**WHAT TO WORK ON**
Filter the entries beneath this task, copying only the lines that hold the word "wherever".

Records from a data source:
■ ■ ■ ■ ■

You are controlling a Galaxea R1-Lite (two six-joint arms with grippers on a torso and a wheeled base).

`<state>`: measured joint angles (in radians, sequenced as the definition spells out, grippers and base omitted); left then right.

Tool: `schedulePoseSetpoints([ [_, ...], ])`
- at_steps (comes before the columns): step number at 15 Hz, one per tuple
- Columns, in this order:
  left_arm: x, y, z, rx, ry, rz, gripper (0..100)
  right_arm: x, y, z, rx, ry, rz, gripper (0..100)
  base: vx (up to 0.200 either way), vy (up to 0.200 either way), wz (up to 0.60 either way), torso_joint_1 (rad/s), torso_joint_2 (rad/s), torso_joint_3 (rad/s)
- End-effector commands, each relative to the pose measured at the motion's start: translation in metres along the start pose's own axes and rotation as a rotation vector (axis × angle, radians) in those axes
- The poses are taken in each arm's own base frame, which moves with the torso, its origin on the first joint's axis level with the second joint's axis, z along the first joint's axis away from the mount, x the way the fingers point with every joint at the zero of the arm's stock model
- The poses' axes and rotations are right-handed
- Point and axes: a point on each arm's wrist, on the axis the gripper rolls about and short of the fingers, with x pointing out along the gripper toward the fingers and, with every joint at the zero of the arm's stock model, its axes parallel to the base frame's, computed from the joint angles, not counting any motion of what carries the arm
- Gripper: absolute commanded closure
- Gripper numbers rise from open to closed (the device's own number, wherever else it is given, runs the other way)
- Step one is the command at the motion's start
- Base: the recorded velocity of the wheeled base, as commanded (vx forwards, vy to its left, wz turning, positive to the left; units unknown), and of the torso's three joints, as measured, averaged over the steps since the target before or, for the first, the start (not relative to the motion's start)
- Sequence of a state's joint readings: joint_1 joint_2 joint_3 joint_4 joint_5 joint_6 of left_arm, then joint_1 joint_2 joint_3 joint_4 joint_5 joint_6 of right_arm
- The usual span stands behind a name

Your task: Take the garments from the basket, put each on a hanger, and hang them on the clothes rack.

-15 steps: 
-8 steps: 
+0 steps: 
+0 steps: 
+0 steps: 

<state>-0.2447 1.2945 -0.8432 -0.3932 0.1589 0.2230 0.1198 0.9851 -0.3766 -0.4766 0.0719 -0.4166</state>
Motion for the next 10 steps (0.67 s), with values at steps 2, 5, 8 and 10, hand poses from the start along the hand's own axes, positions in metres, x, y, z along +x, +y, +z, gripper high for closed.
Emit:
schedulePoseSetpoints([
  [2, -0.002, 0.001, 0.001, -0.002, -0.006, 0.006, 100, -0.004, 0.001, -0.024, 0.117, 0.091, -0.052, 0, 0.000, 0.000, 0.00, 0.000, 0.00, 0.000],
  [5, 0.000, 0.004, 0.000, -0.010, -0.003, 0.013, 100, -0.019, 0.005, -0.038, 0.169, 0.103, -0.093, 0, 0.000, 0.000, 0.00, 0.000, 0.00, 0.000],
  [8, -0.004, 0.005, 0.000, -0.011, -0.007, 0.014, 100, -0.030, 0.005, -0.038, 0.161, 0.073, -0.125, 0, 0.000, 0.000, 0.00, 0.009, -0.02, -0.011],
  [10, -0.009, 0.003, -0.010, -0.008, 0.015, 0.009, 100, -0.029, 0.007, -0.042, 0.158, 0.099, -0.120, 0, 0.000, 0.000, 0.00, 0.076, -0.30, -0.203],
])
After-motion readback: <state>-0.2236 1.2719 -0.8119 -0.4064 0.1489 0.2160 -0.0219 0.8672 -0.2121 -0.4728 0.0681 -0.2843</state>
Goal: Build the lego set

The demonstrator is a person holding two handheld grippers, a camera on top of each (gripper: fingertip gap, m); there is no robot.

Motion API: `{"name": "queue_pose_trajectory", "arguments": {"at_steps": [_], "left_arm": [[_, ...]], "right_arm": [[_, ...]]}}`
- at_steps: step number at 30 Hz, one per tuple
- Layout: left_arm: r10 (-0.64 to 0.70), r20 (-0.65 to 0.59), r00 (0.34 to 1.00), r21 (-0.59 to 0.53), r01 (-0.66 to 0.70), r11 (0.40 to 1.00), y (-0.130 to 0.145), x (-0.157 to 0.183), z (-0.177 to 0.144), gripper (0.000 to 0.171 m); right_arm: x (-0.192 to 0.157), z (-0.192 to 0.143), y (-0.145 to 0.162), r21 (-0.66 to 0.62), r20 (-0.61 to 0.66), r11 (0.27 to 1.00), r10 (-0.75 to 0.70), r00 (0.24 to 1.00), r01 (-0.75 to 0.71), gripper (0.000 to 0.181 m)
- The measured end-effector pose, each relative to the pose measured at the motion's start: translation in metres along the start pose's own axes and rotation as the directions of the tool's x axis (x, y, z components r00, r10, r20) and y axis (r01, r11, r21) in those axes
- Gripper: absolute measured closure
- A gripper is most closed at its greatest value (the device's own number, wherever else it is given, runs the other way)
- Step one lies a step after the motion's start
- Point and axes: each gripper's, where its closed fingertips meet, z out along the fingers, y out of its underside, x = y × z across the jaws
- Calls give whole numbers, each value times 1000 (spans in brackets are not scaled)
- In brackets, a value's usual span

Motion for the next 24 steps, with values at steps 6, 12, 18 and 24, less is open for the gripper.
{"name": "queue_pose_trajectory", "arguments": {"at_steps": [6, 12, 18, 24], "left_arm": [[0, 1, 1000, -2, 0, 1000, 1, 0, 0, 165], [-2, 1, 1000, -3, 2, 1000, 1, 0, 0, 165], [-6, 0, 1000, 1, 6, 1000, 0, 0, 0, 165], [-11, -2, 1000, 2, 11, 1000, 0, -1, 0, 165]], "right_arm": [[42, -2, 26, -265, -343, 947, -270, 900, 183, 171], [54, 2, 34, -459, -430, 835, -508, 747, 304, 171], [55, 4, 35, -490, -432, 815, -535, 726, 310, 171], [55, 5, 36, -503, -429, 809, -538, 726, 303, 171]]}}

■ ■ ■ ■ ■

**ANSWER FOR THIS EXERCISE**
- Gripper numbers rise from open to closed (the device's own number, wherever else it is given, runs the other way)
- A gripper is most closed at its greatest value (the device's own number, wherever else it is given, runs the other way)

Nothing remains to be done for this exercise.